I agree. I didn't see a stall but thought he did a carrier landing and got pranged on the bounce.
 
Well of course! :yesnod:

But, I assume the case here was an instructional flight. A key skill is being able to place the airplane where you intend. It's one thing to intentionally land somewhere down the runway to save a long taxi or make a certain taxiway. It's something altogether different to be so hosed up you aren't quite sure where you are going to touch down.

This case was clearly the latter.
Agreed. I'm only saying that it's a good thing to learn how to make a good landing out of this approach; even if the approach obviously needs work.
 
Agreed. I'm only saying that it's a good thing to learn how to make a good landing out of this approach; even if the approach obviously needs work.
I didn't see anything particularly bad about the approach -- just a failure to flare properly at the end. But I'm thinking the instructor's right hand fingers should have been resting on the stick, not the instrument panel.
 
I think the Remos IAS vs CAS is a big difference at low speeds. Not an issue, they were going plenty fast enough for that little plane, even if they had been at max gross.

Steep approach is OK as long as you don't land on the nose. The gear is fiberglass, so not very forgiving.

They flared high, AND kept in way too much power.
When he flared, he kept flying, so he pushed it onto the runway.
That broke the gear and after the bounce, it landed on the prop.

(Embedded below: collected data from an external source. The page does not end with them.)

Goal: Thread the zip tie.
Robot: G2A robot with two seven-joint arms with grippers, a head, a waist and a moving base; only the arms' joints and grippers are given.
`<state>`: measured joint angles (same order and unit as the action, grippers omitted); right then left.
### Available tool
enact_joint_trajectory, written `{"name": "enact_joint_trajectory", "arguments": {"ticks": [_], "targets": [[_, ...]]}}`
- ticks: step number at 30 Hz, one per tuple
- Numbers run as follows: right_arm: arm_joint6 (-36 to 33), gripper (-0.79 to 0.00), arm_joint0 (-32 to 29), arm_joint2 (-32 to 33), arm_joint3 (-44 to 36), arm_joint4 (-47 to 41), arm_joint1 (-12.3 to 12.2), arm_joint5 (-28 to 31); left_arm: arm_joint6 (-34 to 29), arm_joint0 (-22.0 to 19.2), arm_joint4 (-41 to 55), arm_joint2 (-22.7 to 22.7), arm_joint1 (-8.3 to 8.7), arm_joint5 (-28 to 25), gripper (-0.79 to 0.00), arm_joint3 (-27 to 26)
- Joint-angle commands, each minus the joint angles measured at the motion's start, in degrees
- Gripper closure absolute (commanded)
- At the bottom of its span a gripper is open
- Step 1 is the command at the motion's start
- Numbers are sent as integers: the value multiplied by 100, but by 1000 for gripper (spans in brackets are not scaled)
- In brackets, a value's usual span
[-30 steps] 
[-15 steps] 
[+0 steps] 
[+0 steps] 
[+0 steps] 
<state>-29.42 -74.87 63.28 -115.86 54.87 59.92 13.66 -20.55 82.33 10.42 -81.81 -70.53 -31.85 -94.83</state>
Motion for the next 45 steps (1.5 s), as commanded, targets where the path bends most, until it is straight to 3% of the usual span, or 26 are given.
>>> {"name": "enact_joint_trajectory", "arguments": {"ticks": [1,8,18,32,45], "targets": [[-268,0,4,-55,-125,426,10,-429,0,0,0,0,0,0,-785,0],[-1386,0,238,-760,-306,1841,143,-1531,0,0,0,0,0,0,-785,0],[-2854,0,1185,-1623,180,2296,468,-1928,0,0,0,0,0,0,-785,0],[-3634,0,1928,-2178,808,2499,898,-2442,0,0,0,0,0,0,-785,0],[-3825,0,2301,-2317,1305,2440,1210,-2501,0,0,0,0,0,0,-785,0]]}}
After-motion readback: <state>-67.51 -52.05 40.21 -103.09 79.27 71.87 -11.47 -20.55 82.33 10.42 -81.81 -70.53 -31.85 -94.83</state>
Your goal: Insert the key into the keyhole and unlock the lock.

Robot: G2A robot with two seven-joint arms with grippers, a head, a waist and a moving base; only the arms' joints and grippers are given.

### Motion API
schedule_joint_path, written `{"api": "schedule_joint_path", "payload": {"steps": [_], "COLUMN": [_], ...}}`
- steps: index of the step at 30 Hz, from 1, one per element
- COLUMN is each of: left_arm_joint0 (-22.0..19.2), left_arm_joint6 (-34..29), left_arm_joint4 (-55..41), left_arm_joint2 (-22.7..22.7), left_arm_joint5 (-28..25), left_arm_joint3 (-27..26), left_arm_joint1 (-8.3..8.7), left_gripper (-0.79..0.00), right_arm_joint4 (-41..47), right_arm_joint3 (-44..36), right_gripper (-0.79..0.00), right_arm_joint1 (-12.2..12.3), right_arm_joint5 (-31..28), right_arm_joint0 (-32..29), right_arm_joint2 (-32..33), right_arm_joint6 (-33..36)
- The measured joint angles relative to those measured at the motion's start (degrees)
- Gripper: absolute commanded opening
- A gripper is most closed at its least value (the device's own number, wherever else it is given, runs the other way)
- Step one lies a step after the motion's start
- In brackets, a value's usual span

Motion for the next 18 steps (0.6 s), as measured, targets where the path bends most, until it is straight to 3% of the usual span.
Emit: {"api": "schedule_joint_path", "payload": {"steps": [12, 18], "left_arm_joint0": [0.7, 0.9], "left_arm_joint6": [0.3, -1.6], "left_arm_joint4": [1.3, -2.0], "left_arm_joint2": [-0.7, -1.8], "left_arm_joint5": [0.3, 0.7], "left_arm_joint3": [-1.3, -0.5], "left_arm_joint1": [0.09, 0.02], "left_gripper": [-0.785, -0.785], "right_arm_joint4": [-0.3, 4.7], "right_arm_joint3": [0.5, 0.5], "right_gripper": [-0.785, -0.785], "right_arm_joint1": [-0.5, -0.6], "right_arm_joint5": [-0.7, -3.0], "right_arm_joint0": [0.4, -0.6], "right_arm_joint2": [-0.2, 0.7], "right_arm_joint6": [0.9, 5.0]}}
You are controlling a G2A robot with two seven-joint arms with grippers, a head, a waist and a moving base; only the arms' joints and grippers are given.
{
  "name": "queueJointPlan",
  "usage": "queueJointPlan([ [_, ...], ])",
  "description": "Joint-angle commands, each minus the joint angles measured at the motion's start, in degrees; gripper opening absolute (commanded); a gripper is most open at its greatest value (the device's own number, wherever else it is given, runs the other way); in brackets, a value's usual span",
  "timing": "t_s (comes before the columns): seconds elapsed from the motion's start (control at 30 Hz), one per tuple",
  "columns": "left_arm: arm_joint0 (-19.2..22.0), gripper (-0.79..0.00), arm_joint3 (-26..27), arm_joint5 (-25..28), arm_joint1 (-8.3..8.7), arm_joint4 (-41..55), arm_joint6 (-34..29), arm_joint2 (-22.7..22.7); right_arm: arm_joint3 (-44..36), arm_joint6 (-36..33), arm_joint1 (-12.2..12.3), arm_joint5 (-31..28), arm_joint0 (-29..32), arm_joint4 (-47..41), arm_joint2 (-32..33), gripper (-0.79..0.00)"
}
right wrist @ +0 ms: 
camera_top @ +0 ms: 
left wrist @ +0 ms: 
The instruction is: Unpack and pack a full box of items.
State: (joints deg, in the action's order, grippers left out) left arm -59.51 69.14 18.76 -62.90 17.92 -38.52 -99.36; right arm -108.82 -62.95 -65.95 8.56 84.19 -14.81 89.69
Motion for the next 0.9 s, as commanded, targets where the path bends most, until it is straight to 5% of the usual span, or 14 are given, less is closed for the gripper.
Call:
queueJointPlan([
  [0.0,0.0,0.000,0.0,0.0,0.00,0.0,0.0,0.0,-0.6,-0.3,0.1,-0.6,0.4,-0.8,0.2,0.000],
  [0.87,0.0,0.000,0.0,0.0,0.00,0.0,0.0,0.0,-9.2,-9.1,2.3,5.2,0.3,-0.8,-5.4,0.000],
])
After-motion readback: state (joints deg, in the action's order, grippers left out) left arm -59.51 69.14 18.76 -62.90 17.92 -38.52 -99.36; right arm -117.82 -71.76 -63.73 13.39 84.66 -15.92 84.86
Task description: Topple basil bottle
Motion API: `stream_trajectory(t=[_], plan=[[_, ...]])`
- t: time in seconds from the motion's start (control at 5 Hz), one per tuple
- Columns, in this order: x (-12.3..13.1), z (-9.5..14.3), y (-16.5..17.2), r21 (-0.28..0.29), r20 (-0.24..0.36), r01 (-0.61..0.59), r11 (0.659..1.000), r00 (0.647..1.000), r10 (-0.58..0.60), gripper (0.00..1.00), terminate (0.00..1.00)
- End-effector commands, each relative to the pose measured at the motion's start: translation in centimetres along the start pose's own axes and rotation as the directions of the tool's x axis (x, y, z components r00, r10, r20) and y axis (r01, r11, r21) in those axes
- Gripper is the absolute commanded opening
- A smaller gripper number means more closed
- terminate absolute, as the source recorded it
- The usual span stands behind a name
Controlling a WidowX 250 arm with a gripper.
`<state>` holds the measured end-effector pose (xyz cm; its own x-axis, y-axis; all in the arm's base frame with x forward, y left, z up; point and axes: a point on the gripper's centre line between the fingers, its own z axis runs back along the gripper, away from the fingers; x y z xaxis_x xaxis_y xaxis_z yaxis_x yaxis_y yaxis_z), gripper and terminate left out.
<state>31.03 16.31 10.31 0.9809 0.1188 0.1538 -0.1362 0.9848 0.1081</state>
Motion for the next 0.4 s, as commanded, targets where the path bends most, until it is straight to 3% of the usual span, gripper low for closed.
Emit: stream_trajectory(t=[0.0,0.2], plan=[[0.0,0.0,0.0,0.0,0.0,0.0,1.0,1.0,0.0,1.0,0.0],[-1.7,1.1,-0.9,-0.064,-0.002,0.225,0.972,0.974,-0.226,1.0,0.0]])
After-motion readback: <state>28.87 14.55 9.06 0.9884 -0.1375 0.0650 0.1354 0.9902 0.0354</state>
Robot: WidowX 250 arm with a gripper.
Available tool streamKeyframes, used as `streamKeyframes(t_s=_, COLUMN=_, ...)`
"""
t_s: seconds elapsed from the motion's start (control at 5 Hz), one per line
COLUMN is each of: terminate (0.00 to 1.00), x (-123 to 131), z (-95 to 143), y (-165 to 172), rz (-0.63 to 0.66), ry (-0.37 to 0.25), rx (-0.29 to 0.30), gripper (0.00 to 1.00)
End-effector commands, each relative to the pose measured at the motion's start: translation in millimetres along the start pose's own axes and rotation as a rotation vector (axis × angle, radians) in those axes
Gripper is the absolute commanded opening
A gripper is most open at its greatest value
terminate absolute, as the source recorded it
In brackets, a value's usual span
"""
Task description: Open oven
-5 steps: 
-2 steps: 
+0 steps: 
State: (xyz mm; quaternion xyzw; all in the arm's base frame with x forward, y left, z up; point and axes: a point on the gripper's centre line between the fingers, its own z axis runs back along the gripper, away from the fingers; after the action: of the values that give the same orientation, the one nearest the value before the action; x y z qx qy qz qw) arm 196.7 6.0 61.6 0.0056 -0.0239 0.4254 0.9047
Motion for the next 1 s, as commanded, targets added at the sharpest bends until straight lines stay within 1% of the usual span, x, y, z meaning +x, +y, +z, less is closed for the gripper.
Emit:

I agree with the "not keeping backpressure" comments above. Once you're in the flare, I'd hope power would be pulled to idle, and the stick should have kept moving back (roughly equal pressure) until you're at the end, then promptly, but gently let the nose wheel down.

He let the nosewheel down while still flying.
 
One thing I'm learning about the CTsw is that with anything more than just a smidgen of power, it won't come down at all unless you dive at the runway at about 1.5 Vs. It seems happiest with a speed on final of about 52-54 knots, depending on weight, and slowing to about 48-50 knots over the fence. Anything more, and you're either going to plant it nosewheel first or float forever. Of course, if you scale those numbers to a C-172, that's about the same as 60 KIAS on final and 55 KIAS over the fence, which just goes to show that the FAA's generally-recommended 1.3 Vs0 on final and 1.2 Vs0 over the fence is a pretty good number in almost any light SE airplane.
 
which just goes to show that the FAA's generally-recommended 1.3 Vs0 on final and 1.2 Vs0 over the fence is a pretty good number in almost any light SE airplane.

I agree wholeheartedly. Since VREF of 1.3Vso (14 CFR 23.73(a)) is based on max gross with CG at forward limit, there should be more than ample room for imperfect speed control at 1.3Vso without risk of stalling. Gust factors, especially in the Remos in that video, should be pretty small considering it's limited to 25kts headwind and 15kts crosswind for takeoff and landing.
 
I didn't see anything particularly bad about the approach -- just a failure to flare properly at the end. But I'm thinking the instructor's right hand fingers should have been resting on the stick, not the instrument panel.
Not inherently, sure. It doesn't seem like the objective was to land long, but maybe it was, in which case the approach was appropriate.